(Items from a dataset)
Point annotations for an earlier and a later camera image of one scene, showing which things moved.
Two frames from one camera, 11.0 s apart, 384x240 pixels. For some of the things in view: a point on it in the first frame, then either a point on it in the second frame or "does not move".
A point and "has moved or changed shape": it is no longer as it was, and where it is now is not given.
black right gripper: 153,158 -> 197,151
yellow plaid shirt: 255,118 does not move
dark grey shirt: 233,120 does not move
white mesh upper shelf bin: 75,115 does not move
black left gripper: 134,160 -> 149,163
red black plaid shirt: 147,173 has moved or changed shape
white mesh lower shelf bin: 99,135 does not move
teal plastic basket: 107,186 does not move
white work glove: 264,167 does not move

Task description | Exactly the lines from the one containing "yellow plaid shirt: 255,118 does not move" through the end of the entries above must be output, and no others.

Output for this task |
yellow plaid shirt: 255,118 does not move
dark grey shirt: 233,120 does not move
white mesh upper shelf bin: 75,115 does not move
black left gripper: 134,160 -> 149,163
red black plaid shirt: 147,173 has moved or changed shape
white mesh lower shelf bin: 99,135 does not move
teal plastic basket: 107,186 does not move
white work glove: 264,167 does not move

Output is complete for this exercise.